Бэлла | страница 34
— Баскетто, — сказал министр, — одно слово: каким значением пользуется Дюбардо в Европе?
Баскетто слышал не раз, как английский король называл моего отца на «ты», говоря с ним по-французски, но он никогда не встречал его у Мата Хари, он видел, как бельгийский король брал дружески его под-руку, но не видел его у Боло. Не было в течение последних десяти лет монарха или лидера социалистов, который не сжимал бы моего отца в своих об'ятиях. Но мой отец никогда не целовал руки у мадам Комарин-Бухенфельд.
— Никаким, — ответил Баскетто.
Моиз встал.
— Ну, что же? — сказал Ребандар. — Испытание удовлетворило вас? Вы убеждены теперь?
— Я требую третьего испытания, — сказал Моиз, которого начинало забавлять все это.
— Вы хотите, чтобы я вызвал директора департамента уголовных дел?
— Нет, — сказал Моиз, — возьмем кого-нибудь, случайно пришедшего на ум.

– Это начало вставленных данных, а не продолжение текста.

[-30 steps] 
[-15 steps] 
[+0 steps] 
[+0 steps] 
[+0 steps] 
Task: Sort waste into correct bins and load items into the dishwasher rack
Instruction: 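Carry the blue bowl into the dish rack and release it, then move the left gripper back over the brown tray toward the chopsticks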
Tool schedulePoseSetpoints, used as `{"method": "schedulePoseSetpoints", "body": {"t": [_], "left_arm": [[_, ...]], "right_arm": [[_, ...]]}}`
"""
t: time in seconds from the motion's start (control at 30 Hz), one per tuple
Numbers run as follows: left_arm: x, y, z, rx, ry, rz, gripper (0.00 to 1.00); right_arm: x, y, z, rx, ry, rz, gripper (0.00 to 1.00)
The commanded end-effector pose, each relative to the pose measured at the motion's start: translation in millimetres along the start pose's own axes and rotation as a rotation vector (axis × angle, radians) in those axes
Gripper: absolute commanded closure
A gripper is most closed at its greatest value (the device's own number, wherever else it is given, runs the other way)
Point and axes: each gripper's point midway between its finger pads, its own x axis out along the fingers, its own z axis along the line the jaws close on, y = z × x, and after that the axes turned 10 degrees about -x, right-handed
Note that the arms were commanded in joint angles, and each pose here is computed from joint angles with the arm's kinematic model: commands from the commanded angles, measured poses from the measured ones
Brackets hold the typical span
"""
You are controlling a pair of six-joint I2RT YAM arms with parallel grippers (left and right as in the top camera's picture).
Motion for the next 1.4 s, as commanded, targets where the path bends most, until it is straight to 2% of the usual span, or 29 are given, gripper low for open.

Ну, скажем, атташе при секретариате.
— Кто это? — спросил Ребандар.
— Это Броди-Ларондэ, секретарь третьего отделения, — сказал Баскетто. — Замечательный малый. Лучший классификатор в департаменте. Это он ввел новый принцип регистрации, который позволил нам найти всех преступников, умерших в ссылке и ускользавших от учета в течение последних десяти лет.
— Позовите его, — сказал министр.
Вошел Броди-Ларондэ, тот, кто нашел прошлое Кайенны. Это был человек лет сорока, близорукий, сгорбленный, изуродованный ревматизмом, с толстым большим пальцем, лживыми глазами, сосредоточивший в себе все физические недостатки, которые раса судей считает присущими преступникам. Он с трепетом вошел в кабинет министра, думая, что министр не одобрит его системы регистрации, и заранее готовый ко всяким изменениям в ней.
— Броди-Ларондэ, — сказал Баскетто, — министр желает знать, что вы думаете о Дюбардо, его предшественнике в этом доме?
Броди-Ларондэ вздохнул с облегчением; значит, министр одобрил его систему регистрации. Он преисполнился благодарности к Ребавдару, и она вылилась в восклицании:
— Это великий человек, господин министр, великий человек!
— Об'ясните, — сказал Ребандар ледяным тоном.
Броди-Ларондэ понял свою ошибку. Он не был лжецом, но он боялся впасть в немилость. Он попытался смягчить неудовольствие Ребандара, направить свою похвалу по адресу Дюбардо в ту сторону, в которой Ребандар не мог бы чувствовать зависти. Он вспомнил, что он говорил однажды с моим отцом о Винценте Энди [17]. Никогда современная музыка не была об'яснена ему с большей наглядностью.